EXERCISE BRIEF: Using the records below, write out only the lines from the line containing "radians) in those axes" up to and including the line containing "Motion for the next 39", exactly, with no pictures.

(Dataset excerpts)
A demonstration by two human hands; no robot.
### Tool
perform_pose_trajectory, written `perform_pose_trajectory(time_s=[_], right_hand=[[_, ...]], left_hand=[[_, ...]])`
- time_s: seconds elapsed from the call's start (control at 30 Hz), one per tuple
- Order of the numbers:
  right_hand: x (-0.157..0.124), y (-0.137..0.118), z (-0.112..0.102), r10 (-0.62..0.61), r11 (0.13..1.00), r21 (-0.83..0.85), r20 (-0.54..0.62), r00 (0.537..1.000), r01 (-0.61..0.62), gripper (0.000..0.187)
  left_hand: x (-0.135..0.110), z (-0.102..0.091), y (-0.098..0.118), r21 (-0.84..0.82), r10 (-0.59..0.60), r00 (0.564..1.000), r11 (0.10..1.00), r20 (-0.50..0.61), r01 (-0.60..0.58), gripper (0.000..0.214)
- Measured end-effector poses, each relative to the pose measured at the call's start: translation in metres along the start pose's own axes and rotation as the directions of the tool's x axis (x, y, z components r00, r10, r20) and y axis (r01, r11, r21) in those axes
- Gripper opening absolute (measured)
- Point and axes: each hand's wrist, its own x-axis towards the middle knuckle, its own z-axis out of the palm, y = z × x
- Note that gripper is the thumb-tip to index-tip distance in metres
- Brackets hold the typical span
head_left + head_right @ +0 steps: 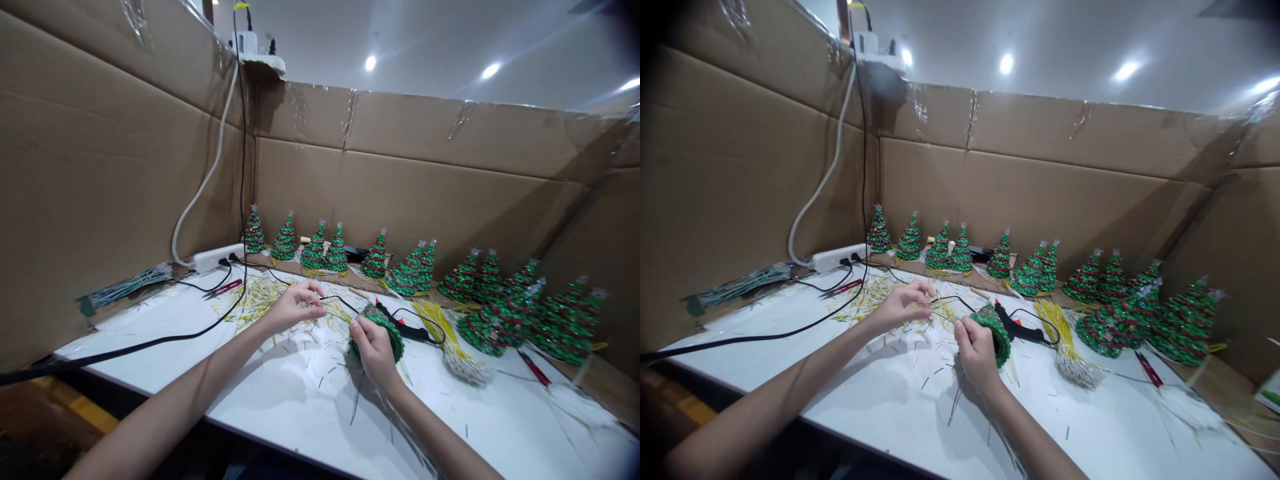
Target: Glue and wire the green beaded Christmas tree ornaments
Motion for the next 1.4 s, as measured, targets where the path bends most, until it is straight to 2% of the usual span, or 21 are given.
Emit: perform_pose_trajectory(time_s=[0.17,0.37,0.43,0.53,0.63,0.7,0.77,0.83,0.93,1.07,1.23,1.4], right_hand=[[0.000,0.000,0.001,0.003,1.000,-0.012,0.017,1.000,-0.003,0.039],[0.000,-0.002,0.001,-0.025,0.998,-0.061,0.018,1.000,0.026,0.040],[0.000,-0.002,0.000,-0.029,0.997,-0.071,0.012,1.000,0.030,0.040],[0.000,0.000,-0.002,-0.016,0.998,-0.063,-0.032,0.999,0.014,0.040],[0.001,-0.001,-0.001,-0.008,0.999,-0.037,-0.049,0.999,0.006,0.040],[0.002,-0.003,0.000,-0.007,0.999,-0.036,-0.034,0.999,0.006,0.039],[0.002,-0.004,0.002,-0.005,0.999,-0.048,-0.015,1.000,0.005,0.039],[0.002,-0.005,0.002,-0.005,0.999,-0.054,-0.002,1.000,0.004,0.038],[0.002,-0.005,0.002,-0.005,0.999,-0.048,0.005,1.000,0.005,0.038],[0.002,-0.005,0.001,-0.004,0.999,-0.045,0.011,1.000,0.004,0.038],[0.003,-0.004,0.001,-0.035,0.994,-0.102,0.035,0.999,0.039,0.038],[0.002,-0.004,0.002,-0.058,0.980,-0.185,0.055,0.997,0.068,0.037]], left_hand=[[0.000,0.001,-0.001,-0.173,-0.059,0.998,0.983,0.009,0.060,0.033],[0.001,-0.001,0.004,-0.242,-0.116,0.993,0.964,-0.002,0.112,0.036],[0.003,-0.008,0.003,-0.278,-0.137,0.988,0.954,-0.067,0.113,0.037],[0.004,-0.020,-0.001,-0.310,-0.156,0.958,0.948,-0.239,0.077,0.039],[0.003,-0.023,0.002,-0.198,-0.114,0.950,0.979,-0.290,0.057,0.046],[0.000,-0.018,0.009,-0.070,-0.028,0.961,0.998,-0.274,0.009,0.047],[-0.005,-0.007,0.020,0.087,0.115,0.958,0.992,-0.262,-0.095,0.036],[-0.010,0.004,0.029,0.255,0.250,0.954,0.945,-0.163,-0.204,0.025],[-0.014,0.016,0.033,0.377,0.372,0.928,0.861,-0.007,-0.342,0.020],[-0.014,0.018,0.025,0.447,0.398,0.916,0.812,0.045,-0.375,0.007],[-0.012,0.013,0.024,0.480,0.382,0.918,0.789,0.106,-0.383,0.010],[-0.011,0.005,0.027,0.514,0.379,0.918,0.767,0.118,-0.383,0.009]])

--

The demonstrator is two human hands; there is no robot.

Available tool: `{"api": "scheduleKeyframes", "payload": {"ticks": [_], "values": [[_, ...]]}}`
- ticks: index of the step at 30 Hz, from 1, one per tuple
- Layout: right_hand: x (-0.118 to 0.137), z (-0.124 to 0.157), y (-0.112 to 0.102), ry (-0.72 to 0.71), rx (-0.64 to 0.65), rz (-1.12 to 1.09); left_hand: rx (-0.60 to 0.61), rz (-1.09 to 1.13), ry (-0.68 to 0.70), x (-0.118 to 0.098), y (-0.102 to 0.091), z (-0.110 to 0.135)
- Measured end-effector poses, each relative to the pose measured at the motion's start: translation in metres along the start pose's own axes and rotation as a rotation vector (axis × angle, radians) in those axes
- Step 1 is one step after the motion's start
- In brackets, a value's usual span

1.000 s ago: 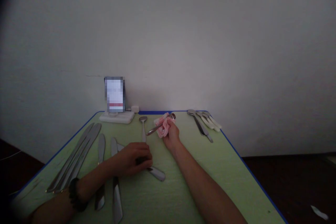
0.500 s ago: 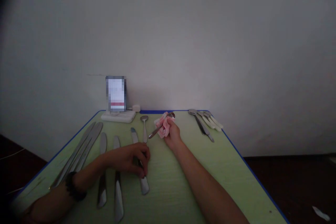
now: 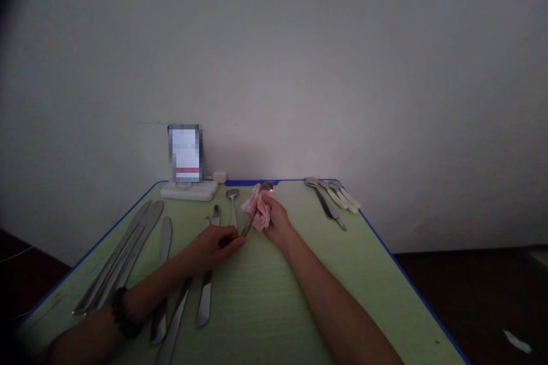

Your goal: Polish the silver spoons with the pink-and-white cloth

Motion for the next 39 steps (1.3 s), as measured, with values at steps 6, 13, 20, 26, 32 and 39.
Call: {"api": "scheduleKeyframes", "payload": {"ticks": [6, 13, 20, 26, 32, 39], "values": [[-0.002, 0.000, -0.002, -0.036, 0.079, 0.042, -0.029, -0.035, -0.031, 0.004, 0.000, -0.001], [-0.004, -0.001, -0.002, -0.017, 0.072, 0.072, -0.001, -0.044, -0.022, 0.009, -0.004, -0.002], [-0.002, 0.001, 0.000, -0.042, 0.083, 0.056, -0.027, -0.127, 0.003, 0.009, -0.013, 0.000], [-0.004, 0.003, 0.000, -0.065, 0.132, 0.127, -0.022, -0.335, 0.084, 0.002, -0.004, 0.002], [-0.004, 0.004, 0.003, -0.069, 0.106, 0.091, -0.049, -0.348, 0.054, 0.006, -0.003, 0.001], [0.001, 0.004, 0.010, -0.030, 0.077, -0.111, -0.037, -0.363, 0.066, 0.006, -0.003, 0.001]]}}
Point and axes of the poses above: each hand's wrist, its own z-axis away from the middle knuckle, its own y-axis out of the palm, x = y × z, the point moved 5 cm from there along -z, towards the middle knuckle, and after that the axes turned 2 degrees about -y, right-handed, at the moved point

WRITTEN REPLY:
- Measured end-effector poses, each relative to the pose measured at the motion's start: translation in metres along the start pose's own axes and rotation as a rotation vector (axis × angle, radians) in those axes
- Step 1 is one step after the motion's start
- In brackets, a value's usual span

1.000 s ago: 
0.500 s ago: 
now: 

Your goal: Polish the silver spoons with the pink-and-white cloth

Motion for the next 39 steps (1.3 s), as measured, with values at steps 6, 13, 20, 26, 32 and 39.

No other output belongs with this exercise.